Ecco come l’apprendimento automatico sta aiutando le neuroscienze a comprendere il nostro codice neuronale

Comprendere come il cervello codifica le informazioni, è una grossa sfida per i neuro scienziati. Le reti neurali si stanno rivelando degli eccellenti decodificatori

di Emerging Technology from the arXiv

Ogni volta che muoviamo una mano, un dito, un occhio, il cervello invia un segnale ai muscoli che contengono le informazioni necessarie a produrre il movimento richiesto. Queste informazioni sono codificate in maniera tale da permetterne la trasmissione attraverso i neuroni e venire correttamente interpretate dai muscoli di riferimento.

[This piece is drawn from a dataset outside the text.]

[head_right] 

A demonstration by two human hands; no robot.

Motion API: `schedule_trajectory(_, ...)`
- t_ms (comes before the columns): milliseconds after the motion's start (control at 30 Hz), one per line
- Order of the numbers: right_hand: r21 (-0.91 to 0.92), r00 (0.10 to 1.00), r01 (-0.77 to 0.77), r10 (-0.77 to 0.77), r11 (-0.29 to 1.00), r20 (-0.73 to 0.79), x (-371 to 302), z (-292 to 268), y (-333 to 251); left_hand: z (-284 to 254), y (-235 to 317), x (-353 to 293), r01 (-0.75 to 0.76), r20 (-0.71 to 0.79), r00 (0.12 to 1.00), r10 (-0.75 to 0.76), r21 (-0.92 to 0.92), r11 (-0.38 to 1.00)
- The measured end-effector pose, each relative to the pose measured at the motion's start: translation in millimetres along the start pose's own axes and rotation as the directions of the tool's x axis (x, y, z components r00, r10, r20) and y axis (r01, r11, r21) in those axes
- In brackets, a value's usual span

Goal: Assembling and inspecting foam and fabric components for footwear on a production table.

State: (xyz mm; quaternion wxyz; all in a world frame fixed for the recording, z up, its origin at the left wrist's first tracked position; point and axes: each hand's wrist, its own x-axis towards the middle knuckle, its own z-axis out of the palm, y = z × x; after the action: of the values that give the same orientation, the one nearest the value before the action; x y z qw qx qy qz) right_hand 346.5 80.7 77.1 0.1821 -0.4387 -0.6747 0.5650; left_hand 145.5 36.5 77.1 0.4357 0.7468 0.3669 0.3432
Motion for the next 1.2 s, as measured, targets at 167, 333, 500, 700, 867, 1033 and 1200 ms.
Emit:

I neuroscienziati sono in grado di rilevare queste informazioni mentre viaggiano lungo i neuroni. Esistono svariati algoritmi capaci di interpretazioni parziali. Joshua Glaser della Northwestern University di Chicago, assieme ad alcuni colleghi, ha usato l’apprendimento automatico per sviluppare un decodificatore dalle prestazioni tanto più elevate che la squadra crede possa divenire il nuovo metodo standard per le future analisi dei segnali neurali.

Le informazioni viaggiano lungo fibre nervosi in forma di spike, o potenziali d’azione. I neuroscienziati credono che lo schema degli spike codifichi informazioni relative a stimoli esterni, quali tocco, vista, suono, e che qualcosa di simile avvenga anche per le informazioni relative ai movimenti muscolari.

Comprendere questo codice permetterebbe una comprensione delle informazioni inviate ed elaborate dal cervello, e del meccanismo con cui controlla i muscoli, un’informazione che risulterebbe molto utile agli ingegneri interessati alla creazione di interfacce cervello-macchina per il controllo di sedie a rotelle, protesi, e video game.

La squadra di Glaser è partita dall’addestrare alcuni macachi ad usare un mouse per dirigere un cursore contro un bersaglio. In ciascun test, sia cursore che bersaglio compaiono in posizioni casuali sullo schermo. I ricercatori hanno poi registrato l’attività di dozzine di neuroni in quelle parti del cervello che controllano il movimento: la corteccia motoria primaria, la corteccia premotoria superiore e la corteccia somatosensoriale primaria. Il compito dell’algoritmo decodificatore è quello di estrapolare la distanza percorsa dal cursore semplicemente analizzando i dati neuronali della scimmia al comando. Sono stati messi alla prova svariati algoritmi, alcuni convenzionali e svariati nuovi algoritmi sviluppati in machine learning.

Gli algoritmi convenzionali applicano una tecnica statistica chiamata regressione lineare. Glaser e colleghi ne hanno messo a confronto il funzionamento con svariati approcci in machine-learning basati su reti neurali. Che acquisiscono le proprie capacità da set di dati: più ampio il seti di dati messo a disposizione, meglio imparano. Le tecniche sviluppate in machine-learning avrebbero dato risultati nettamente migliori, fino al 40 percento, rispetto alle analisi convenzionali. Le tecniche di apprendimento automatico basate su reti neurali si ispirano all’architettura del cervello stesso. Il loro punto debole è il quantitativo di informazioni necessarie alla loro educazione .

Glaser e colleghi sono riusciti ad ottenere risultati nettamente migliori pur riducendo deliberatamente il numero di dati utilizzati per addestrare gli algoritmi, probabilmente perché hanno scelto di utilizzare reti più piccole di quelle convenzionalmente usate per tecniche come il riconoscimento facciale. Glaser e colleghi hanno messo il proprio codice a disposizione della comunità neuro scientifica perché ogni set di dati neurali esistenti possa essere ri-analizzato.

Un risultato interessante sarebbe arrivare a decodificare dei segnali neurali in tempo reale per predire il movimento mentre avviene.